Photo by Dan Seifert / The Verge

Amazon is interested in using radar sensors to enable sleep tracking and gestures on its smart devices, according to new permissions granted by the Federal Communications Commission (via Bloomberg). The implementation might be similar to how Google uses its Soli sensor in the second-generation Nest Hub.

Amazon’s initial request to the FCC filed on June 22nd (and dug up by SlashGear) claims that its planned use of radar would enable “touchless control of device features and functions without causing harmful interference to co-frequency users,” which could be helpful to users with limited mobility or speech impairments. The company also says that the new sensors can be used for “sleep tracking and could help improve consumers’ awareness and management of sleep hygiene.”

Rumors first appeared that Amazon was building a “palm-sized” Alexa-enabled sleep tracker in January, with a specific focus on tracking breathing for users who have sleep apnea. The company also already digests and displays sleep data for anyone who uses its Halo band (the one with the accurate but problematic body scanning feature). Amazon’s been expanding on the Halo app’s capabilities with a new Movement Health feature analyzing flexibility that was released last week.

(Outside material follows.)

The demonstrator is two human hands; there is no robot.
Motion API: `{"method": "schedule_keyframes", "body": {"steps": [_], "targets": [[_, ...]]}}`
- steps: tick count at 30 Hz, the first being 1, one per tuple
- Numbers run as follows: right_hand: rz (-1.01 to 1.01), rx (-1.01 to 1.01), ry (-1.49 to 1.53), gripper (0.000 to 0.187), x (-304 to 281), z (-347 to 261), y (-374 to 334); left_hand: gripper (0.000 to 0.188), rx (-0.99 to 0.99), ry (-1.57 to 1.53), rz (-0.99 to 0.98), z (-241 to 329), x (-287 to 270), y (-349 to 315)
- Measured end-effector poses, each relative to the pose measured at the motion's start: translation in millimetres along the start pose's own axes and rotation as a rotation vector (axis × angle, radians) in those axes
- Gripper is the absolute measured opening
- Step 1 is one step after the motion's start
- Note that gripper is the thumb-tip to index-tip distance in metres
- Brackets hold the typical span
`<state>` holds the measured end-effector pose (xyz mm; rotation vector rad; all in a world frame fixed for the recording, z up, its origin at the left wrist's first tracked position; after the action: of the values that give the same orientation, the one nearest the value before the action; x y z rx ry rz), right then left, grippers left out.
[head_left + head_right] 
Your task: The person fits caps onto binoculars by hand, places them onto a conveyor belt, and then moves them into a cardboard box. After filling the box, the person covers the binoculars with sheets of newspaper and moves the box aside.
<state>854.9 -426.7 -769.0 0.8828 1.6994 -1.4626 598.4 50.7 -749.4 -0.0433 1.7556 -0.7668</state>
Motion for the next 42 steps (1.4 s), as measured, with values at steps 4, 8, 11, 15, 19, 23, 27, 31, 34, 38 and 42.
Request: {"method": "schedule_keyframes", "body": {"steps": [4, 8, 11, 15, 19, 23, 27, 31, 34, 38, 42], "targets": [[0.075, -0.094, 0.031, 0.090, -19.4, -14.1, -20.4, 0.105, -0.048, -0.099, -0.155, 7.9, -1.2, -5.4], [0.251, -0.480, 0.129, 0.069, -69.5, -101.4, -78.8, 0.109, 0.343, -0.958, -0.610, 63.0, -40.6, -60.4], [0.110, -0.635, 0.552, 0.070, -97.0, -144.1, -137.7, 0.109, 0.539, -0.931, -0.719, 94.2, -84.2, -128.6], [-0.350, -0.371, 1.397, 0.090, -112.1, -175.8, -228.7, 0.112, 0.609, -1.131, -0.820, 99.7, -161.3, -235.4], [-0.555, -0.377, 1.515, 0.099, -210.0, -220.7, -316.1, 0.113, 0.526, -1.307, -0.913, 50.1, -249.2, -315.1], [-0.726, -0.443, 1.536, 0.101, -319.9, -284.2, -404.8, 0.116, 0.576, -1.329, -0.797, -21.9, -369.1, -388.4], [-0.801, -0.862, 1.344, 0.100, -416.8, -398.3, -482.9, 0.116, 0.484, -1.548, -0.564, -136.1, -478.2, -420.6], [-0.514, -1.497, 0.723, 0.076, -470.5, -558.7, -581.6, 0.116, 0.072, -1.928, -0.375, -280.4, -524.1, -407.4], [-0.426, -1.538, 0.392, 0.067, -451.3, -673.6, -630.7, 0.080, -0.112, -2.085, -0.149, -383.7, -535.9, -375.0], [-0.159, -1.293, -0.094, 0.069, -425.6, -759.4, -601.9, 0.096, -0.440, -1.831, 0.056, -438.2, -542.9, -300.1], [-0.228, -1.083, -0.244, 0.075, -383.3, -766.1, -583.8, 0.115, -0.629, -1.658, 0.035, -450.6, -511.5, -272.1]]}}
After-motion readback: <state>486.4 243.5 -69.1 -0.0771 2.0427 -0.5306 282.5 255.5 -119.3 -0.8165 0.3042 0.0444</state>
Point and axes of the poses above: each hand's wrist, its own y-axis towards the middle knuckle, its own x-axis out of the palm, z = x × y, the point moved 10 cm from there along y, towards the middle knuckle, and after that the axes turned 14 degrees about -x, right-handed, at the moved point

Amazon’s request doesn’t spell out what an actual product with these new radar sensors might look like, but adding them to future Echo devices doesn’t seem like much of a reach, given how comfortably they fit on bedside tables. In its Nest Hub, Google’s Soli radar sensors track sleep movements and breath in concert with microphones and an onboard temperature sensor. Buying in means allowing Google, and maybe one day Amazon, to stare at you all night but in a way that’s less invasive than a camera feed or wristband.